Barefoot children have flat foot incidents and lower deformities while having greater leg flexibility than children wearing shoes.
Medical issues
Children's feet are frequent presentations to various healthcare professionals and represent the same parental concern. Both pediatric conditions and leg development result in many changes and variations in the appearance of the foot. It is important that the foot problem is distinguished from emerging trends, that leg pain is well diagnosed, and that every treatment is based on the best available evidence.
Congenital deformity
Default foot deformities can be immediately identified, for example. club leg (talipes equino varus). Currently the choice of 'gold standard' treatment for club legs is Ponseti method. Other treatment options include French Functional method or a combination of two methods and some treatment centers also use Botox treatment. Maintaining challenging correction due to relapse in up to 37% of leg treated with Ponseti method and 29% feet treated with French Functional method. Therefore surgery is used as the last resort option with a repetitive club foot presentation. Ponseti methods are used worldwide in both developed and developing countries (where many aid programs, such as local health coach "Walk for Life"). The congenital foot appearance may also be an indication of genetic conditions; wider space between the first and second toes with associated skin folds can be found with Down syndrome (trisomy 21).
High arch
Pes cavus or high arched legs are unusual findings in children.
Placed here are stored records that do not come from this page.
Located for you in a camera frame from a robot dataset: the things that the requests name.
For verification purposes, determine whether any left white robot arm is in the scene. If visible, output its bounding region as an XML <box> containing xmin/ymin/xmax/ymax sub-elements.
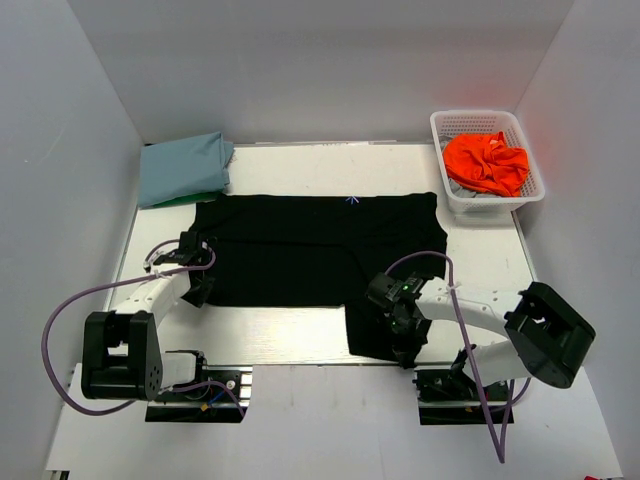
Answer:
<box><xmin>81</xmin><ymin>232</ymin><xmax>215</xmax><ymax>401</ymax></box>

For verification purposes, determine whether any grey t-shirt in basket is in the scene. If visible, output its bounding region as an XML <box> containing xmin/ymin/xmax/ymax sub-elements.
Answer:
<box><xmin>449</xmin><ymin>178</ymin><xmax>497</xmax><ymax>199</ymax></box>

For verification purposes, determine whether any crumpled orange t-shirt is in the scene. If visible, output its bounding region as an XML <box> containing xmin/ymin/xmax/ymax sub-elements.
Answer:
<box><xmin>440</xmin><ymin>131</ymin><xmax>530</xmax><ymax>198</ymax></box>

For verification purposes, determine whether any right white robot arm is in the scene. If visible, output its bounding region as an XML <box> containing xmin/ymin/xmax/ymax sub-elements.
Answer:
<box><xmin>366</xmin><ymin>273</ymin><xmax>596</xmax><ymax>399</ymax></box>

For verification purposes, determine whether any white plastic basket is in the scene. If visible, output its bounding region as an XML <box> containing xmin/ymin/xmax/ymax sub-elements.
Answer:
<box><xmin>430</xmin><ymin>110</ymin><xmax>545</xmax><ymax>214</ymax></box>

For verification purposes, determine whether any folded green t-shirt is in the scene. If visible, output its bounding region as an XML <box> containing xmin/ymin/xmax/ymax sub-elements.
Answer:
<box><xmin>152</xmin><ymin>192</ymin><xmax>220</xmax><ymax>209</ymax></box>

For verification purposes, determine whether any folded blue-grey t-shirt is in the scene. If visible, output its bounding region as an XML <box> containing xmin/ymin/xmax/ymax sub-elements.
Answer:
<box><xmin>138</xmin><ymin>132</ymin><xmax>235</xmax><ymax>208</ymax></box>

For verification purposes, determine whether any black t-shirt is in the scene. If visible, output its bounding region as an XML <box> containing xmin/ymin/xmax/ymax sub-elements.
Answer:
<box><xmin>191</xmin><ymin>192</ymin><xmax>447</xmax><ymax>361</ymax></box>

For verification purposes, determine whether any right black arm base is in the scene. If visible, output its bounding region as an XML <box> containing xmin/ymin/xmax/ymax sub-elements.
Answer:
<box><xmin>413</xmin><ymin>367</ymin><xmax>486</xmax><ymax>426</ymax></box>

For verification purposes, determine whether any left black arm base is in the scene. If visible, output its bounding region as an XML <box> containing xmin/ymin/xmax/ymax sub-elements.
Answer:
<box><xmin>145</xmin><ymin>365</ymin><xmax>253</xmax><ymax>424</ymax></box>

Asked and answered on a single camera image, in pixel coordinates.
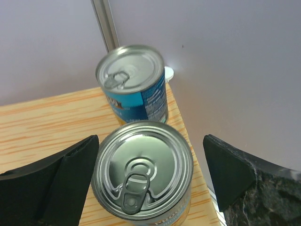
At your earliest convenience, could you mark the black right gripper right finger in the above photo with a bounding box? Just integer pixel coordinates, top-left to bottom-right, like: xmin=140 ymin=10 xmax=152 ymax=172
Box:
xmin=203 ymin=135 xmax=301 ymax=226

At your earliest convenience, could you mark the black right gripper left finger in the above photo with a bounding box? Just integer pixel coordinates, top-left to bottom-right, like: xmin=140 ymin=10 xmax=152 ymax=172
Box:
xmin=0 ymin=135 xmax=99 ymax=226

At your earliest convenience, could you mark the blue soup can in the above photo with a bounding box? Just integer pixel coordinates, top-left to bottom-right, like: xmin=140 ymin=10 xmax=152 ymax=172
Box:
xmin=91 ymin=121 xmax=193 ymax=226
xmin=95 ymin=45 xmax=168 ymax=125

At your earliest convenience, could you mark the white cabinet corner connector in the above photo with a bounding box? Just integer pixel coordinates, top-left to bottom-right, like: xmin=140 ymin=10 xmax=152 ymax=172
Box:
xmin=164 ymin=66 xmax=174 ymax=82

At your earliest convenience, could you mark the aluminium frame rail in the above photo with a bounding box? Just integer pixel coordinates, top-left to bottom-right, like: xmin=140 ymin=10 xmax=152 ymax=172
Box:
xmin=91 ymin=0 xmax=119 ymax=52

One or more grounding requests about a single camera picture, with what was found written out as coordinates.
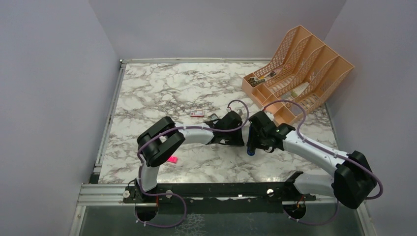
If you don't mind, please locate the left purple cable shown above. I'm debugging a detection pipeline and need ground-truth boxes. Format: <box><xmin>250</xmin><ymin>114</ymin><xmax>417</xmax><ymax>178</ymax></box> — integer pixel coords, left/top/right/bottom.
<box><xmin>137</xmin><ymin>99</ymin><xmax>250</xmax><ymax>228</ymax></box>

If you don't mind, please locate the purple cable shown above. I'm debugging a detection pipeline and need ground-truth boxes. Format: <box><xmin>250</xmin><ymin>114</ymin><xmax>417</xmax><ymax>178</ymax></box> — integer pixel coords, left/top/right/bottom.
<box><xmin>262</xmin><ymin>99</ymin><xmax>385</xmax><ymax>227</ymax></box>
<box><xmin>137</xmin><ymin>99</ymin><xmax>250</xmax><ymax>228</ymax></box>

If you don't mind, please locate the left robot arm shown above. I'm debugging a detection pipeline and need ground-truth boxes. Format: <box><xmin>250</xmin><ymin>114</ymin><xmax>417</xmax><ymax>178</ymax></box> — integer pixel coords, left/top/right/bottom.
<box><xmin>136</xmin><ymin>111</ymin><xmax>244</xmax><ymax>202</ymax></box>

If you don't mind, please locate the orange mesh file organizer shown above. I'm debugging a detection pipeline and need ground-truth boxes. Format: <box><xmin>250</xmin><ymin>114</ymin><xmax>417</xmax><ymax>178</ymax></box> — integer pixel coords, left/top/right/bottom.
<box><xmin>241</xmin><ymin>25</ymin><xmax>354</xmax><ymax>124</ymax></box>

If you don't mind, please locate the red white staple box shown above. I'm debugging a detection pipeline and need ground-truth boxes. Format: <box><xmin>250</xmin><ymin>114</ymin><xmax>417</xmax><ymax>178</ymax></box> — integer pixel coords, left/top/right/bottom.
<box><xmin>190</xmin><ymin>109</ymin><xmax>205</xmax><ymax>117</ymax></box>

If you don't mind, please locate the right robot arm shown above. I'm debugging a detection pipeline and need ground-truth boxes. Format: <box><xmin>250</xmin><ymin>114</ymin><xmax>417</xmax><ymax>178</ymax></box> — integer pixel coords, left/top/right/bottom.
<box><xmin>247</xmin><ymin>111</ymin><xmax>377</xmax><ymax>209</ymax></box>

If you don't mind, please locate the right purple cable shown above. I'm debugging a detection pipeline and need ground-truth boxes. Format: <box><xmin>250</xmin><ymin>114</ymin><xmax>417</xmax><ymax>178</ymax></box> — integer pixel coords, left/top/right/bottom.
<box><xmin>262</xmin><ymin>99</ymin><xmax>385</xmax><ymax>227</ymax></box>

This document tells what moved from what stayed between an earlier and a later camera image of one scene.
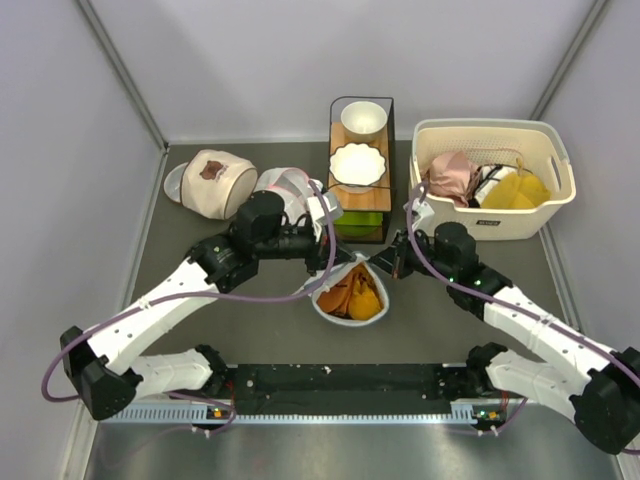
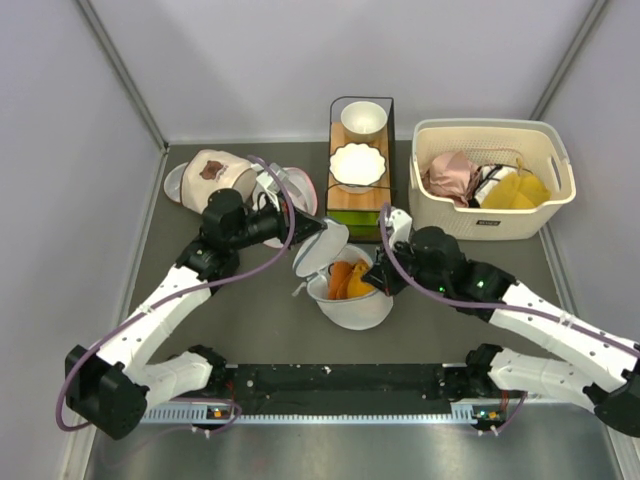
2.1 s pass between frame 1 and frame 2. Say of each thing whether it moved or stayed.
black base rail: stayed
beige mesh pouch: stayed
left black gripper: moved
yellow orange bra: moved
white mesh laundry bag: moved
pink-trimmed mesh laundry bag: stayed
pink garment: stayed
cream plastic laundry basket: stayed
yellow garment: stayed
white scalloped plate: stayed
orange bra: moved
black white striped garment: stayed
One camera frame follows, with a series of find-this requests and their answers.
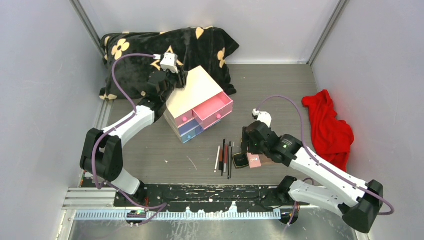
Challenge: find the black round compact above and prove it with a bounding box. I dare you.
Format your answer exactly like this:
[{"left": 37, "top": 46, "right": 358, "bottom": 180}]
[{"left": 232, "top": 153, "right": 249, "bottom": 169}]

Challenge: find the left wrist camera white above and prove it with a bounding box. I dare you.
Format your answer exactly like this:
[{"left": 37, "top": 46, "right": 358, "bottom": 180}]
[{"left": 160, "top": 52, "right": 179, "bottom": 74}]

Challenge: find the purple cable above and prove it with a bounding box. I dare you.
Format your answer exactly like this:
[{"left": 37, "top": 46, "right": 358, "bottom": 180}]
[
  {"left": 91, "top": 52, "right": 167, "bottom": 226},
  {"left": 253, "top": 95, "right": 396, "bottom": 229}
]

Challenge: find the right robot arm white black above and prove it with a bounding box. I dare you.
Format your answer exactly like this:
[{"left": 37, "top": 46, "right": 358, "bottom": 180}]
[{"left": 241, "top": 121, "right": 384, "bottom": 234}]

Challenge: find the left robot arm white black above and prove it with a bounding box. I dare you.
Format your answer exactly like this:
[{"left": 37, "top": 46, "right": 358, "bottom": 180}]
[{"left": 80, "top": 68, "right": 188, "bottom": 207}]

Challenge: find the red cloth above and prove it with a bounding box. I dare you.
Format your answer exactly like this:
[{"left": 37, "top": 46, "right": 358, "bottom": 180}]
[{"left": 301, "top": 89, "right": 355, "bottom": 172}]

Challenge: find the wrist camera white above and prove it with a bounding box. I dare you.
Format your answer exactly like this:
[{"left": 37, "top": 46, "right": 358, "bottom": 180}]
[
  {"left": 160, "top": 52, "right": 179, "bottom": 74},
  {"left": 252, "top": 108, "right": 272, "bottom": 128}
]

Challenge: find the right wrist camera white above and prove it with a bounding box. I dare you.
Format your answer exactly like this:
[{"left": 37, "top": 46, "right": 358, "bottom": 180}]
[{"left": 252, "top": 108, "right": 272, "bottom": 128}]

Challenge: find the brown eyeshadow palette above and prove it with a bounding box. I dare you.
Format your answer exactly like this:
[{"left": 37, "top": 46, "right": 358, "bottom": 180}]
[{"left": 259, "top": 155, "right": 275, "bottom": 166}]

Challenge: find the pastel mini drawer organizer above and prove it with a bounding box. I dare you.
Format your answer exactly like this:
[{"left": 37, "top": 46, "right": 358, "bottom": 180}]
[{"left": 163, "top": 66, "right": 234, "bottom": 144}]

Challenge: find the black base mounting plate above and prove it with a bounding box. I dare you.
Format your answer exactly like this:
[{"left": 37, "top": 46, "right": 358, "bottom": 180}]
[{"left": 113, "top": 184, "right": 311, "bottom": 214}]

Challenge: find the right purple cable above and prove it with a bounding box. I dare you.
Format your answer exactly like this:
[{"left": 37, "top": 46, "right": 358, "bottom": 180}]
[{"left": 253, "top": 95, "right": 396, "bottom": 229}]

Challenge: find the white makeup pencil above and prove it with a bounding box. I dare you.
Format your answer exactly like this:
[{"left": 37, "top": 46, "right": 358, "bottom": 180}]
[{"left": 214, "top": 145, "right": 221, "bottom": 173}]

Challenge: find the aluminium slotted rail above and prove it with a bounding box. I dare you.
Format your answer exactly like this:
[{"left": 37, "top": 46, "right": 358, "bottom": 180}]
[{"left": 74, "top": 209, "right": 281, "bottom": 221}]

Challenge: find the black floral plush blanket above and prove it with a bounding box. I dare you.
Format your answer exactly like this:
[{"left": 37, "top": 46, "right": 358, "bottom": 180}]
[{"left": 99, "top": 26, "right": 240, "bottom": 100}]

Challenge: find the pink square compact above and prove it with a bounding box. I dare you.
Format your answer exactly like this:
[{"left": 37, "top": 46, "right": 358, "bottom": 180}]
[{"left": 246, "top": 152, "right": 262, "bottom": 169}]

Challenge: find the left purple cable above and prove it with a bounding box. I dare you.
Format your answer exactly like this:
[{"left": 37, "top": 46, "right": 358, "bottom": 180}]
[{"left": 91, "top": 52, "right": 167, "bottom": 226}]

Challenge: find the red makeup pencil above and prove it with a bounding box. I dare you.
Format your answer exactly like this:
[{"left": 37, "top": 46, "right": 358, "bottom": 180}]
[{"left": 223, "top": 144, "right": 229, "bottom": 173}]

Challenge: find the black eyeliner pencil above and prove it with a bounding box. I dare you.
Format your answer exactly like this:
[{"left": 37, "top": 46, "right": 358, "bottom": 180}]
[{"left": 227, "top": 146, "right": 233, "bottom": 180}]

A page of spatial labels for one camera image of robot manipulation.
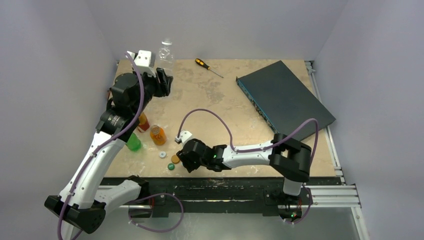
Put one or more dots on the clear plastic bottle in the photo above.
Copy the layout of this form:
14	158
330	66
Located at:
166	57

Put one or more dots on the dark blue network switch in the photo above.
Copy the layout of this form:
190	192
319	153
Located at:
281	99

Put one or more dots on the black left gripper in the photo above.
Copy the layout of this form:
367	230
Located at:
162	87

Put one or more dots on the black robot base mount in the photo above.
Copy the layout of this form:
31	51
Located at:
217	195

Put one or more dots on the tea bottle with yellow-red label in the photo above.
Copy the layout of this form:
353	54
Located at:
144	124

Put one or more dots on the green bottle cap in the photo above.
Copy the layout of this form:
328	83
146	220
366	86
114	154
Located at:
171	166

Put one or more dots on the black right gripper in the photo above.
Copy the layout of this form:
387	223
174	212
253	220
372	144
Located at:
188	156

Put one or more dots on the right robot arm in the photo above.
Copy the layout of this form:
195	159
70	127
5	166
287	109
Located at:
289	157

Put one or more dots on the orange bottle cap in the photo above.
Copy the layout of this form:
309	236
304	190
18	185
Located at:
175	159

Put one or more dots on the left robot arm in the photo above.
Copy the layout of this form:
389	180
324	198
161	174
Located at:
81	204

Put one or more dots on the orange juice bottle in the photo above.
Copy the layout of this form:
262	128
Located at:
157	135

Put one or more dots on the aluminium frame rail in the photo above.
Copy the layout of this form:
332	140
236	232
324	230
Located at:
335	196

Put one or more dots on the green plastic bottle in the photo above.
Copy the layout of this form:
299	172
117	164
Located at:
134	144

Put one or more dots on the yellow-black screwdriver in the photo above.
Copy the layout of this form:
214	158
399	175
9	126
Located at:
202	64

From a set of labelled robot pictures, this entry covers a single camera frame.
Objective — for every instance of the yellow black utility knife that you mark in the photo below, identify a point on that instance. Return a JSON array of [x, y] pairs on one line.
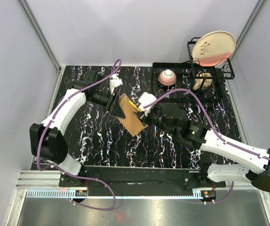
[[134, 106]]

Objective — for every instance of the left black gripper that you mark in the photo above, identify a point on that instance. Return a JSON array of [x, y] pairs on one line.
[[114, 108]]

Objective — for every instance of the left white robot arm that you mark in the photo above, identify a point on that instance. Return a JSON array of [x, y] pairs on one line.
[[47, 138]]

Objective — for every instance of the beige ceramic mug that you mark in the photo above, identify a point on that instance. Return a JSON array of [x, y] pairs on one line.
[[203, 82]]

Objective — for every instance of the cream pink plate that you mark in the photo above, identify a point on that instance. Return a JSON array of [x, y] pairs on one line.
[[213, 48]]

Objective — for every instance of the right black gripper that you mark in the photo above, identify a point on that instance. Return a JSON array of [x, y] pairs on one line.
[[141, 115]]

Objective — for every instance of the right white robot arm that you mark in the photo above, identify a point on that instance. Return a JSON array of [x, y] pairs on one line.
[[252, 164]]

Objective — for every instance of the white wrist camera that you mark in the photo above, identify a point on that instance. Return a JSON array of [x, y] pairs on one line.
[[115, 82], [144, 100]]

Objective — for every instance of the black wire dish rack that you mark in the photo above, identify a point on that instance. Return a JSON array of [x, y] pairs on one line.
[[188, 71]]

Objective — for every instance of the pink patterned bowl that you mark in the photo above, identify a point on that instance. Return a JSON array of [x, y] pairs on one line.
[[167, 77]]

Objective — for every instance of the aluminium frame rail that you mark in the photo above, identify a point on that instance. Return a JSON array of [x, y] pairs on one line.
[[35, 25]]

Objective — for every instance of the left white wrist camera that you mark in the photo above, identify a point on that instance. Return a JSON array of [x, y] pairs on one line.
[[115, 82]]

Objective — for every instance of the brown cardboard express box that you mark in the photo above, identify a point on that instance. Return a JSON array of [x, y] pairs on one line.
[[132, 124]]

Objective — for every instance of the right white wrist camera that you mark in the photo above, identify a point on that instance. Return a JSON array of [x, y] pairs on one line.
[[144, 100]]

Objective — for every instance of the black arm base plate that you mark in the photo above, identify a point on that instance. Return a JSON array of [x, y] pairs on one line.
[[182, 178]]

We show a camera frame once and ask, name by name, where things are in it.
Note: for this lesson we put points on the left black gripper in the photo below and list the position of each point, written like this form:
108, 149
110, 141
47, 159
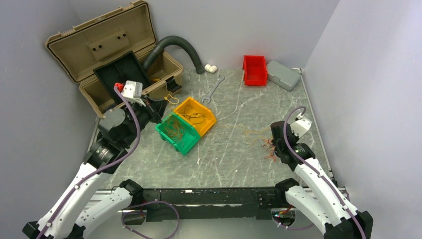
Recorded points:
155, 108

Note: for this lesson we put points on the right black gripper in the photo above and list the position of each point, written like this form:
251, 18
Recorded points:
296, 137

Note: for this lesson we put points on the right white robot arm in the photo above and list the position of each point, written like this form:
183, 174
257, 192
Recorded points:
328, 209

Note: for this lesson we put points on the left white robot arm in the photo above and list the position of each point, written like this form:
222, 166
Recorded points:
118, 129

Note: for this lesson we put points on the green plastic bin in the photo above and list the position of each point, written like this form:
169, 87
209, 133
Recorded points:
180, 134

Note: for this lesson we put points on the yellow plastic bin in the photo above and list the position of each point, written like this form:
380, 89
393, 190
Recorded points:
196, 114

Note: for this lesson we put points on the black toolbox tray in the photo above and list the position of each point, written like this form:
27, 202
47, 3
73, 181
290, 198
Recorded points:
124, 68

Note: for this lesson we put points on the white pipe fitting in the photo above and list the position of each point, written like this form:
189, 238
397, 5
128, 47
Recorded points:
210, 68

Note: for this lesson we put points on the silver open-end wrench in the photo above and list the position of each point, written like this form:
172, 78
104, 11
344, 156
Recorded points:
207, 97

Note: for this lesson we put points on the grey plastic case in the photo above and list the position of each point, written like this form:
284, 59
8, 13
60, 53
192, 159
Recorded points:
281, 75

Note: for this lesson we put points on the red plastic bin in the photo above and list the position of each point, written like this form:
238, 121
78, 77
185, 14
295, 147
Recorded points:
255, 72

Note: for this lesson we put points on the tan plastic toolbox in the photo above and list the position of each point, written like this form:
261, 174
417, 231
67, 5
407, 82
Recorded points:
112, 47

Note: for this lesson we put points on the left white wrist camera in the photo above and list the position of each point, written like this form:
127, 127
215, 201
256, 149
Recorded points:
131, 91

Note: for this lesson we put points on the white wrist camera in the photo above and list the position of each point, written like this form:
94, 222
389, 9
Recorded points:
131, 91
301, 125

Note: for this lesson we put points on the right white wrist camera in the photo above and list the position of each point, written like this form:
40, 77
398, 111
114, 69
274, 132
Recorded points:
301, 125

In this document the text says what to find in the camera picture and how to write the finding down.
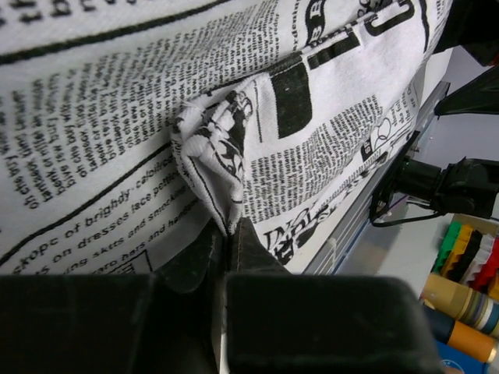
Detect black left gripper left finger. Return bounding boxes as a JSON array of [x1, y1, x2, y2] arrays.
[[1, 224, 225, 373]]

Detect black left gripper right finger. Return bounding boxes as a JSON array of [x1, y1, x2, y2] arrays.
[[225, 218, 443, 373]]

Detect newspaper print trousers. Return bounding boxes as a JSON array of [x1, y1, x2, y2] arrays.
[[1, 1, 451, 275]]

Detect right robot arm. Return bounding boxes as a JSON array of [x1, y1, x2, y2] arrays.
[[369, 1, 498, 228]]

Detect aluminium frame rail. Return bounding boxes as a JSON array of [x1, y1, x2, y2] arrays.
[[301, 81, 451, 275]]

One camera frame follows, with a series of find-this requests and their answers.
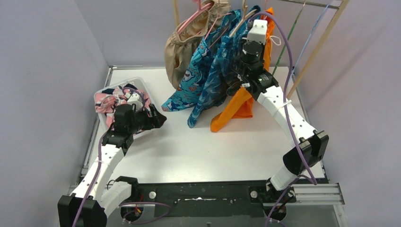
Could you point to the wooden hanger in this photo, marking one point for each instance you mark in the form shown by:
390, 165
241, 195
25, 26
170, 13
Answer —
245, 15

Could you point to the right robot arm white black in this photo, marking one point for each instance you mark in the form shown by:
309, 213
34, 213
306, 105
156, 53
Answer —
309, 144

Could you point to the green plastic hanger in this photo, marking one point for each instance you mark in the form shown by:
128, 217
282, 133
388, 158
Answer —
289, 36

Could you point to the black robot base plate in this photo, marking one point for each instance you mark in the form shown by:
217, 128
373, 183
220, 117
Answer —
218, 199

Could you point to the white perforated plastic basket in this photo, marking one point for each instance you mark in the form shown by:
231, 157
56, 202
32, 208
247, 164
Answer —
137, 82

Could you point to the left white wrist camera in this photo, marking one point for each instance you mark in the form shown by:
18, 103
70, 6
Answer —
136, 101

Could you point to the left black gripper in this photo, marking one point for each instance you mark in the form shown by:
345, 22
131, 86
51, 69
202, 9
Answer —
150, 117

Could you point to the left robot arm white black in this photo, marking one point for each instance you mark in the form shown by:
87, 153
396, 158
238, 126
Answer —
90, 204

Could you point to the dark blue whale shorts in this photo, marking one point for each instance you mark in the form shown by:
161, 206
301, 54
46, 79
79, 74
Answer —
210, 70

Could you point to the light blue shark shorts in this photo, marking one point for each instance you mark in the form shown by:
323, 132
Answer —
174, 102

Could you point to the beige shorts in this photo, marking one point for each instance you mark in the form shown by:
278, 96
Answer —
180, 47

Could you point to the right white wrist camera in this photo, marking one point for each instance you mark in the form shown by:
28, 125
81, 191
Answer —
257, 31

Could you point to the light blue wire hanger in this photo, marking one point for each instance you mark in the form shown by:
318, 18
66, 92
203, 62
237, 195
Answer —
309, 38

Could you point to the thin pink hanger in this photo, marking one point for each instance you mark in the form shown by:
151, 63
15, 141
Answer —
216, 13

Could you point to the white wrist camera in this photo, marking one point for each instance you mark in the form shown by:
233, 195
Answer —
257, 31
136, 101

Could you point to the navy blue shorts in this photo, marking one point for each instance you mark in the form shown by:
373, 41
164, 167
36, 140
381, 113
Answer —
128, 85

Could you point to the pink plastic hanger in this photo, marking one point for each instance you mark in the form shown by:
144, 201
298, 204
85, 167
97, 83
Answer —
200, 9

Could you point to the wooden clothes rack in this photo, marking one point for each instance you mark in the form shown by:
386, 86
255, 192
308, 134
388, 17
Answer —
339, 10

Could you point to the pink shark print shorts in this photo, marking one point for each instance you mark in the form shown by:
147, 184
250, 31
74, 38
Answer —
108, 99

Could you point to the orange shorts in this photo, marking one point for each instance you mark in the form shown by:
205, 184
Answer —
241, 104
While some types of cavus legs are hereditary and are usually inherited, others are indicative of genetic neurological conditions, for example. Charcot Marie Toothe or Friedrich's ataxia. The appearance of high arched legs in children should be noted.
Flat feet
With respect to mature bone structure, it is expected that infants and young children should display flat foot posture with lower medial longitudinal arch and supine heel position. Consistently in many studies, flat pediatric posture has been found to reduce with age. Normative data have been compiled from several studies using the Posture Foot Index (FPI-6) to show that children's feet become uneven with age, that the adult's feet are at least flat, and the older person's feet become flatter. Normal findings of flat foot versus children estimate age 45% of preschool children, and 15% of older children (mean age 10 years) have flat feet. Some flexible flat legs have been found to be symptomatic, hence only painful flat feet that must be diagnosed and treated. Increased joint mobility or weight gain can increase the prevalence of flat feet, regardless of age. [Care]
Contemporary management in pediatric palms is directed according to pain, age, and flexibility, considering gender, weight, and joint hypermobility. When foot orthosis is indicated, cheap generic equipment will usually be sufficient. The pediatric flat foot proforma (pFFP) directs this evidence-based approach. Three randomized controlled trials (RCTs) and one quasi-RCT have investigated the use of foot orthosis in children. The Cochrane Library review systematically analyzing the study could not make a single recommendation, concluding that adjustable foot orthoses should be reserved for children with foot pain and arthritis, for unusual morphology, or unresponsive cases. There is an identified need for further research in this area. Surgery is rarely indicated for child's flat foot (except stiff) and only on the failure of conservative management is thorough.